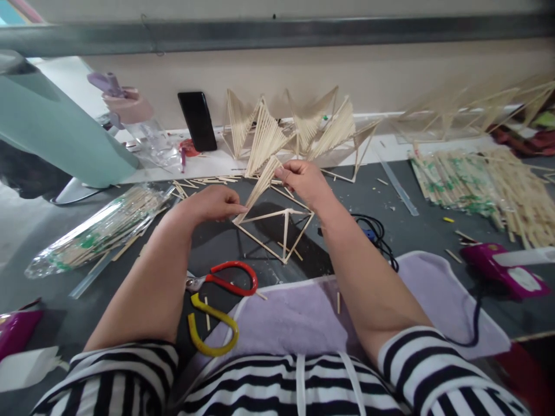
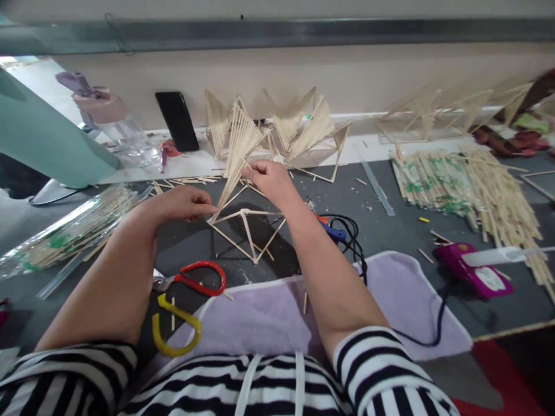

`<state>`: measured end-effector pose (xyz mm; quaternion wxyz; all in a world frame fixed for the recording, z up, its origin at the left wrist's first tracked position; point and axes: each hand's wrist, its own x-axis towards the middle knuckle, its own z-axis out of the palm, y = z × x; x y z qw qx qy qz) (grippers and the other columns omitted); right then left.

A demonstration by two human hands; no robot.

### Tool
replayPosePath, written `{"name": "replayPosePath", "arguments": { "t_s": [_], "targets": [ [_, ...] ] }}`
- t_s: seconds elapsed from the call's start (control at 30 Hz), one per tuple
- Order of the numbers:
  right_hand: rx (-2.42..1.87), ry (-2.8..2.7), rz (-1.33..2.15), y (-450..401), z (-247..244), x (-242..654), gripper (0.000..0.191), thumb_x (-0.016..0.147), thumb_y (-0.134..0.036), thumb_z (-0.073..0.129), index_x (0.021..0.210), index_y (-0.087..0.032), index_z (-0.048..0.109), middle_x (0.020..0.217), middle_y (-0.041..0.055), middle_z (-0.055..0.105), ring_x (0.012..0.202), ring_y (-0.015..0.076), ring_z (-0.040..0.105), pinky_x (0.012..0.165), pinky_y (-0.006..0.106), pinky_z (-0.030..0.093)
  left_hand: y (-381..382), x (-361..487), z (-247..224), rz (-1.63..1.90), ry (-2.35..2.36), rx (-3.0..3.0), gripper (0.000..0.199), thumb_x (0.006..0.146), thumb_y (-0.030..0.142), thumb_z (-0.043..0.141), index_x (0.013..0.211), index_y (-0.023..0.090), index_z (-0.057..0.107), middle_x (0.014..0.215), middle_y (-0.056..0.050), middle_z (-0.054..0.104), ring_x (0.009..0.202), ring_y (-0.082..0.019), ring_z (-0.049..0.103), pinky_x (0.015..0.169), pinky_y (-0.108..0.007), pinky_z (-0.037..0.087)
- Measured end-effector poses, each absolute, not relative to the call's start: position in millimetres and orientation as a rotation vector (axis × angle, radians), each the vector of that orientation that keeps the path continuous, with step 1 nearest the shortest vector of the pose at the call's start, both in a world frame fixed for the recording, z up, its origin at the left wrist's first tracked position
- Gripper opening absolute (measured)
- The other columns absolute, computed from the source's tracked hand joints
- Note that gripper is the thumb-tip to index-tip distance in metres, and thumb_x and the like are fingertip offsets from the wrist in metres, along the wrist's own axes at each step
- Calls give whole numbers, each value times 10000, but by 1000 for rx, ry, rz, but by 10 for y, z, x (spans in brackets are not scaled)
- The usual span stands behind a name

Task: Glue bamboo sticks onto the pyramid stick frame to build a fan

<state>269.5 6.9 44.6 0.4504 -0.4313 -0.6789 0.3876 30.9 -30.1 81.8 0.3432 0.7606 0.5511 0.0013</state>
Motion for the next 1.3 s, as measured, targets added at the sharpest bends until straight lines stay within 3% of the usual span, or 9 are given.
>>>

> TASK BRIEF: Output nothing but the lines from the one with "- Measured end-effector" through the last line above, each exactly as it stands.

> YOUR RESPONSE:
- Measured end-effector poses, each absolute, not relative to the call's start: position in millimetres and orientation as a rotation vector (axis × angle, radians), each the vector of that orientation that keeps the path continuous, with step 1 nearest the shortest vector of the pose at the call's start, both in a world frame fixed for the recording, z up, its origin at the left wrist's first tracked position
- Gripper opening absolute (measured)
- The other columns absolute, computed from the source's tracked hand joints
- Note that gripper is the thumb-tip to index-tip distance in metres, and thumb_x and the like are fingertip offsets from the wrist in metres, along the wrist's own axes at each step
- Calls give whole numbers, each value times 10000, but by 1000 for rx, ry, rz, but by 10 for y, z, x (spans in brackets are not scaled)
- The usual span stands behind a name

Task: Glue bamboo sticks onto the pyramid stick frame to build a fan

<state>269.5 6.9 44.6 0.4504 -0.4313 -0.6789 0.3876 30.9 -30.1 81.8 0.3432 0.7606 0.5511 0.0013</state>
Motion for the next 1.3 s, as measured, targets added at the sharpest bends until straight lines stay within 3% of the usual span, or 9 are given.
>>>

There's nothing else to the answer.